Recebi, neste Natal, um vídeo de alguém que caminha durante o dia debaixo das arcadas do viaduto da Borges de Medeiros, filmando a calçada que sobe da Fernando Machado em direção à Rua da Praia. É chocante. Dezenas de pessoas privatizaram o espaço público e transformaram a rua em uma espécie de favela.
Já havia escrito a respeito, seis meses atrás, mas, pelo que vi no filme, a situação se agravou. Aquilo me fez lembrar os piores lugares de Ciudad del Este, no Paraguai.
Não há ponderação que justifique esse crime contra a cidade. O viaduto da Borges é a obra arquitetônica mais original de Porto Alegre. É, talvez, o único espaço do qual o porto-alegrense possa dizer: isso só existe aqui. Não é por acaso que já serviu de locação para uma série de comerciais de TV. Serviu porque é bonito e é único. Seu abandono é uma derrota. Não apenas uma derrota do poder público; uma derrota de cada cidadão.

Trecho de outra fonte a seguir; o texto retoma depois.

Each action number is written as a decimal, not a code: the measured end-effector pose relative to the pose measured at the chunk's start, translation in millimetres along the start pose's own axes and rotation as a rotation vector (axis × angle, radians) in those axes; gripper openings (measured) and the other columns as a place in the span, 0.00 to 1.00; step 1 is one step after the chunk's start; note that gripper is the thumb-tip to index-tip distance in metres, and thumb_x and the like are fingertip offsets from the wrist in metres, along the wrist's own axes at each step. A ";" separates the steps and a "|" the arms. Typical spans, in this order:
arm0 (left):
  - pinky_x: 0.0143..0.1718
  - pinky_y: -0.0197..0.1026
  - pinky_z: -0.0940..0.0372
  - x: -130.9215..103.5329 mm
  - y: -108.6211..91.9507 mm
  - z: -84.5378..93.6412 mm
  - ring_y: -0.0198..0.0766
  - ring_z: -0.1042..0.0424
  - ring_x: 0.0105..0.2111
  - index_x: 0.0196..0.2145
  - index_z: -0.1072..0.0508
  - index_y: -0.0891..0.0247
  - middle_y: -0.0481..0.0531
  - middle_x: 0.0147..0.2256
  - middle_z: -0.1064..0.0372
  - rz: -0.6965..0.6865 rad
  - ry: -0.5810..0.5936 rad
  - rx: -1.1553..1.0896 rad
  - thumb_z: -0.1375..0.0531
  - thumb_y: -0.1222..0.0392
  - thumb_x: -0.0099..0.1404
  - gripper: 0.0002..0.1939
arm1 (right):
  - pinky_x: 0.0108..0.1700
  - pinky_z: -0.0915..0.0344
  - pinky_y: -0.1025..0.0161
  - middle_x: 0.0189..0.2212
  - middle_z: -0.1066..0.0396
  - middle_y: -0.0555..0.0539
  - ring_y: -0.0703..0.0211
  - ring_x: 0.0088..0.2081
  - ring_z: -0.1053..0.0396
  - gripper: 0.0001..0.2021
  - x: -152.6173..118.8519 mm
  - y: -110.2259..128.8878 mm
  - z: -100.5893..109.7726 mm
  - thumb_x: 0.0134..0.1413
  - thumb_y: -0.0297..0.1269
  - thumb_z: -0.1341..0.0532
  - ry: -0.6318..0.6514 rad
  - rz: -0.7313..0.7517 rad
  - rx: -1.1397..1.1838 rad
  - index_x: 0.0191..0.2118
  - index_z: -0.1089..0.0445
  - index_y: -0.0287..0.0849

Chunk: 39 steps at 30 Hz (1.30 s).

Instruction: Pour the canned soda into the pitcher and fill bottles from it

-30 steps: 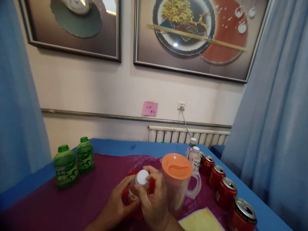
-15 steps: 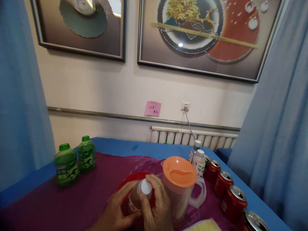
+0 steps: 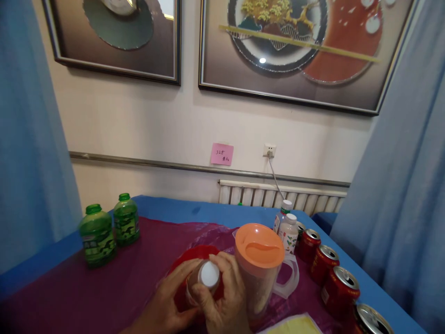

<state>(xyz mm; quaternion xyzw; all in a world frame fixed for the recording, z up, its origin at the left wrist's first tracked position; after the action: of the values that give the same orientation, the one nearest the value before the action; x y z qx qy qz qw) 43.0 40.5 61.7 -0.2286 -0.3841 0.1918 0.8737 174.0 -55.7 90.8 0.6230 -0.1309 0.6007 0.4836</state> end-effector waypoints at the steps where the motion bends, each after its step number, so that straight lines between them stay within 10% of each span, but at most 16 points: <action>1: 0.55 0.46 0.28 -0.2 -0.8 -1.1 0.47 0.25 0.54 0.60 0.35 0.51 0.54 0.56 0.26 0.003 0.014 -0.004 0.29 0.51 0.58 0.35 | 0.47 0.23 0.56 0.48 0.25 0.42 0.49 0.48 0.23 0.20 -0.4 -1.2 0.5 0.62 0.46 0.35 -0.008 -0.010 0.009 0.57 0.31 0.47; 12: 0.55 0.48 0.26 2.3 4.9 5.7 0.49 0.24 0.54 0.60 0.32 0.51 0.56 0.56 0.26 0.019 -0.043 0.034 0.30 0.46 0.57 0.35 | 0.57 0.28 0.45 0.57 0.28 0.38 0.43 0.58 0.29 0.21 -0.6 15.2 -2.1 0.71 0.43 0.47 -0.016 -0.090 0.088 0.64 0.37 0.47; 21: 0.54 0.47 0.26 2.2 12.0 2.1 0.50 0.24 0.54 0.61 0.34 0.49 0.55 0.58 0.26 0.004 -0.022 0.040 0.29 0.46 0.57 0.37 | 0.51 0.25 0.53 0.49 0.25 0.43 0.49 0.50 0.24 0.20 0.7 1.9 -1.8 0.64 0.49 0.38 -0.060 -0.219 0.296 0.57 0.37 0.48; 39: 0.54 0.47 0.27 4.9 -9.4 4.9 0.50 0.23 0.52 0.59 0.31 0.51 0.55 0.55 0.25 -0.020 0.003 -0.004 0.29 0.53 0.55 0.35 | 0.56 0.28 0.50 0.54 0.26 0.41 0.49 0.55 0.27 0.18 1.9 11.3 0.3 0.72 0.43 0.47 0.048 -0.086 0.214 0.63 0.37 0.49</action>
<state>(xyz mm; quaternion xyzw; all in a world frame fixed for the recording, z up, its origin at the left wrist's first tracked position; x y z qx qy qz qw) 43.9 36.5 72.7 -0.2269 -0.3853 0.1821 0.8757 166.2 -60.8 97.5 0.6616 -0.0278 0.6047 0.4425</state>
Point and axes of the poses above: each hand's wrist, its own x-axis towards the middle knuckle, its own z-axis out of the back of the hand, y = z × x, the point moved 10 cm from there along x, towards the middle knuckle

Pobre não gosta de pobreza. Pobre quer se salvar da pobreza
Imagino que as autoridades municipais vacilem na retirada daquelas pessoas de lá porque elas são, obviamente, paupérrimas. Essa é a maior desgraça brasileira. A pobreza nos oprime, nos brutaliza e, o que é ainda mais trágico, nos confunde. O mais comum, entre brasileiros que dizem ter "consciência social", é achar que a exaltação da pobreza protege o pobre.
Pobre não gosta de pobreza. Pobre quer se salvar da pobreza.
Ao permitir que aquelas pessoas continuem morando debaixo do viaduto, Porto Alegre faz mal, justamente, à população pobre, que é a que mais utiliza o espaço público.
O viaduto da Borges, lindo, imponente, histórico, deveria ser um dos orgulhos do porto-alegrense. É uma de suas vergonhas.
Exemplo de um debate em que a nossa pobreza nos atrapalha: isenção de impostos para empresas é bom ou ruim para a população que depende dos serviços do Estado?
Vou responder contando sobre um caso atual, o da gigante Amazon.
A sede da Amazon fica em Seattle, a cidade onde sempre chove. Três meses atrás, a direção da empresa anunciou que construiria uma segunda sede nos Estados Unidos, com investimento de US$ 5 bilhões e geração de mais de 50 mil empregos. Sabe quantas cidades se candidataram, oferecendo todo tipo de vantagens? Duzentas e trinta e oito.
Eu escrevi 238.
Nova York, Chicago, Boston, Washington, várias cidades importantes mandaram propostas. Tucson, no Arizona, ofereceu à empresa um cacto gigante, de seis metros de altura, considerado sagrado na região. Stonecrest, na Geórgia, prometeu mudar de nome para "Amazon City". Newark, em Nova Jersey, propôs isenções de US$ 7 bilhões.
Ou seja: parece que é consenso, nos Estados Unidos, que dar vantagens fiscais em troca de empregos é bom negócio. No Brasil, o bom negócio seria chamado de "privilegiar os ricos". E nós seguiríamos na nossa pobreza, como seguimos e, pelo jeito, seguiremos.